Each of these three organs—called the main organ, the Hunter’s organ, and the Sach’s organ—are made up of disc-shaped cells called electrocytes that have a positive and negative end, like the two sides of a flashlight battery.

“When a signal from the brain comes, these are discharged together and can act like millions of tiny batteries in series that form a massive jolt,” explains Parsons.

Such a defense mechanism comes in handy during the dry season, when water levels are low and large mammals are looking for food. If the fish senses a predator approaching, it may even leap out of the water to deliver an unpleasant surprise.

The electric catfish, found in Africa’s tropical freshwater environments, is capable of producing up to 350 volts to find food. The elephant-nose fish, native to West Africa, uses its electric tail to navigate murky waters. (Learn about Earth’s freshwater creatures at risk of extinction.)

Some fish also woo mates with an electrifying display. Both male and female ghost knifefish, native to South America, produce mild electrical pulses from an organ in their tails during mating.

These jolts help “coordinate and synchronize the release of eggs by the female, followed by the male’s release of sperm over those eggs,” explains Cover.

Shocking mammals and insects

While dolphins are famous for echolocation—the ability to locate objects by reflected sound—the Guiana dolphin, which can live in freshwater and saltwater, has evolved another strategy entirely: It detects prey by tuning into their electric fields, the only marine mammal known to do this.

In a 2011 study in captive Guiana dolphins, scientists found the animals had electroreceptor organs similar to those found in many fish species, as well as platypuses. 

“It makes sense that this species would evolve this ability due to the turbid and murky waters of the western Atlantic coast of Central and South America,” says Tracy Fanara, an engineer and research scientist at the National Oceanic and Atmospheric Administration, based in Gainesville, Florida.

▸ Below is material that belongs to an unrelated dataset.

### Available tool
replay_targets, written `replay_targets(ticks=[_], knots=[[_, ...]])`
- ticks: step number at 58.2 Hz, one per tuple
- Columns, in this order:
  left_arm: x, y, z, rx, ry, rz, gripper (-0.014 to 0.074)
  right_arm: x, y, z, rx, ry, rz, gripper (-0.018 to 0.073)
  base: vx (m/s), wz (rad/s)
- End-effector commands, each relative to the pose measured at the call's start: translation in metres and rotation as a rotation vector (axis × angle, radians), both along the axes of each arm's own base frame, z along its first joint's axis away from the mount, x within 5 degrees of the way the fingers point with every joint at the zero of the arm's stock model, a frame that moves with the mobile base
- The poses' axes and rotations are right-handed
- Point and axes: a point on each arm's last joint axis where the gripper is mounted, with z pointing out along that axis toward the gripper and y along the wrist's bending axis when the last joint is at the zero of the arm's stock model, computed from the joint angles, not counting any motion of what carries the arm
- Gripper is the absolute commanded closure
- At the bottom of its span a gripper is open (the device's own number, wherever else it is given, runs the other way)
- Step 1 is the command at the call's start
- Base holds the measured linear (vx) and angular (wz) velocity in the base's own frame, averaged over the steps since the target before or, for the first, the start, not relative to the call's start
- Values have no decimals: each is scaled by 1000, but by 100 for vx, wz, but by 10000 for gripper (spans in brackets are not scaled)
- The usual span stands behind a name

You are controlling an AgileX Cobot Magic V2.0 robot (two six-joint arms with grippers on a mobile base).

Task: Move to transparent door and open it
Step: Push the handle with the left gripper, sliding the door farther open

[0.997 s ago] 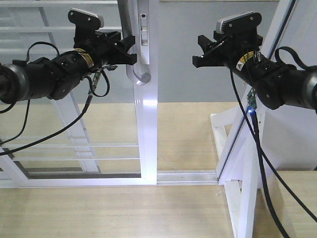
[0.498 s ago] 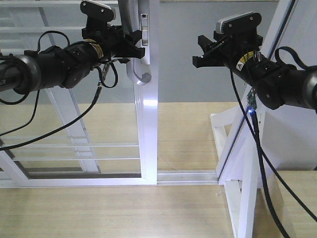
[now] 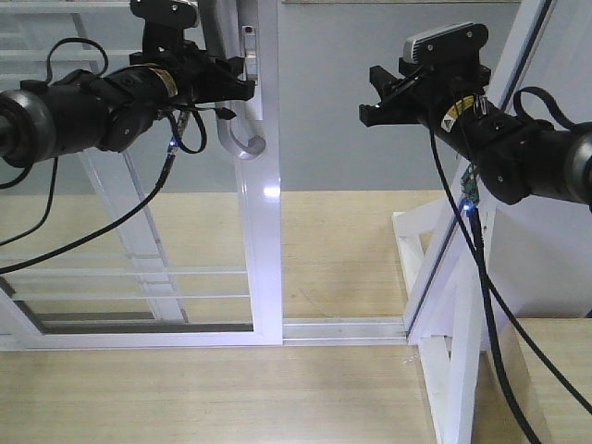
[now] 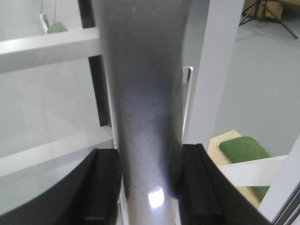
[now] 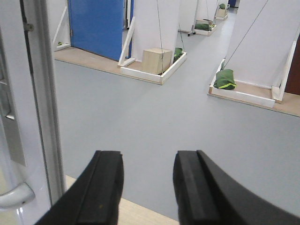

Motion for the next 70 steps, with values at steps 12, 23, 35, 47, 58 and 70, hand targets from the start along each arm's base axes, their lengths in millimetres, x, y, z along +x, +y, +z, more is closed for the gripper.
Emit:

The platypus, native to Australia, is a semi-aquatic mammal that can detect prey via 40,000 electroreceptors in its bill. It uses this supersensory beak like a metal detector, moving it side to side as it swims to uncover crayfish and earthworms in the water.  

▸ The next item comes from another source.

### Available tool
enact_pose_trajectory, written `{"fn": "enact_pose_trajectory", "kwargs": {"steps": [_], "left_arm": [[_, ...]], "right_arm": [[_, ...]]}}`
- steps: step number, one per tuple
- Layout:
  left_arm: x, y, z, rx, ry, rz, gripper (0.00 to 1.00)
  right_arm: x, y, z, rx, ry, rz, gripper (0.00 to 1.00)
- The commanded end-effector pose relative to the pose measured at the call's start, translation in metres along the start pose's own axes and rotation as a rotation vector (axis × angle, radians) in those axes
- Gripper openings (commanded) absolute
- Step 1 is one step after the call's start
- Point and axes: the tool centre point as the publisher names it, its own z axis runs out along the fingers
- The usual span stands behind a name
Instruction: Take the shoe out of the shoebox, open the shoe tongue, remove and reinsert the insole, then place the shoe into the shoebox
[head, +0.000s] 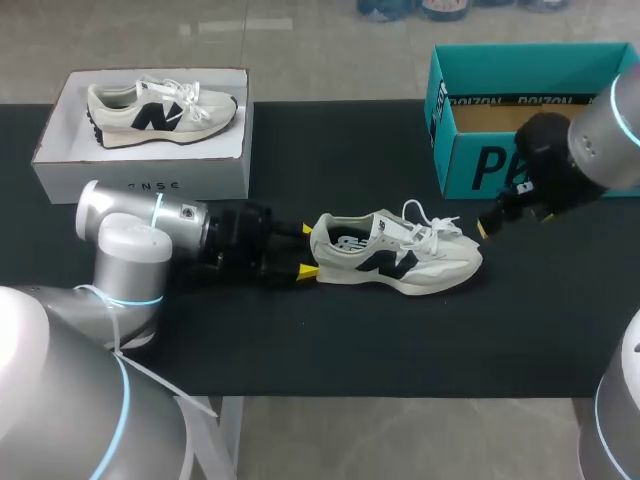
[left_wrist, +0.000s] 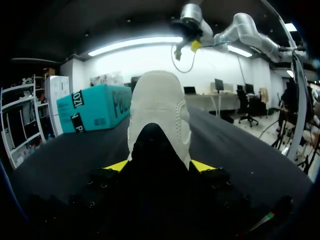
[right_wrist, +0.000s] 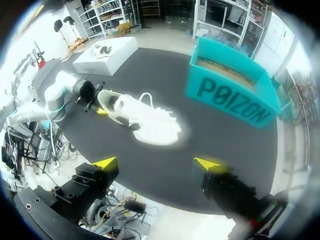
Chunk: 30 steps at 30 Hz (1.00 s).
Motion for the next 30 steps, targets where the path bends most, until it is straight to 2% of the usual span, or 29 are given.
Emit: {"fn": "enact_pose_trajectory", "kwargs": {"steps": [1,16,22,30], "left_arm": [[0.0,0.002,0.002,-0.001,0.0,0.001,0.0],[0.0,0.002,0.002,-0.001,0.0,0.001,0.0],[0.0,0.002,0.002,-0.001,0.0,0.001,0.0],[0.0,0.002,0.002,-0.001,0.0,0.001,0.0]], "right_arm": [[0.011,0.027,0.013,0.088,0.045,-0.005,1.0],[0.011,0.027,0.013,0.088,0.045,-0.005,1.0],[0.05,0.031,0.026,0.056,0.089,0.069,1.0],[0.094,0.042,0.048,0.056,0.055,0.153,1.0]]}}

The echidna, part of the same Monotremata family as the platypus and found in New Guinea and Australia, is possibly the only terrestrial animal to use electroreceptors to locate prey. The electroreceptive system in its fleshy snout is similar to the platypus, but far less complex, with fewer than 2,000 receptors. (Read about the silent decline of the playtpus.)

Among insects, bumblebees are known to alter the static electricity of flowers to communicate with members of their hive.

“Their wings are so fast that when collecting pollen, they actually create an electric field,” says Fanara. This can change the electric charge around a flower for about 100 seconds, communicating to other bees “that pollen from a flower has already been exhausted.”

Now, wouldn’t you like to know ahead of time when there’s no cake left in the breakroom?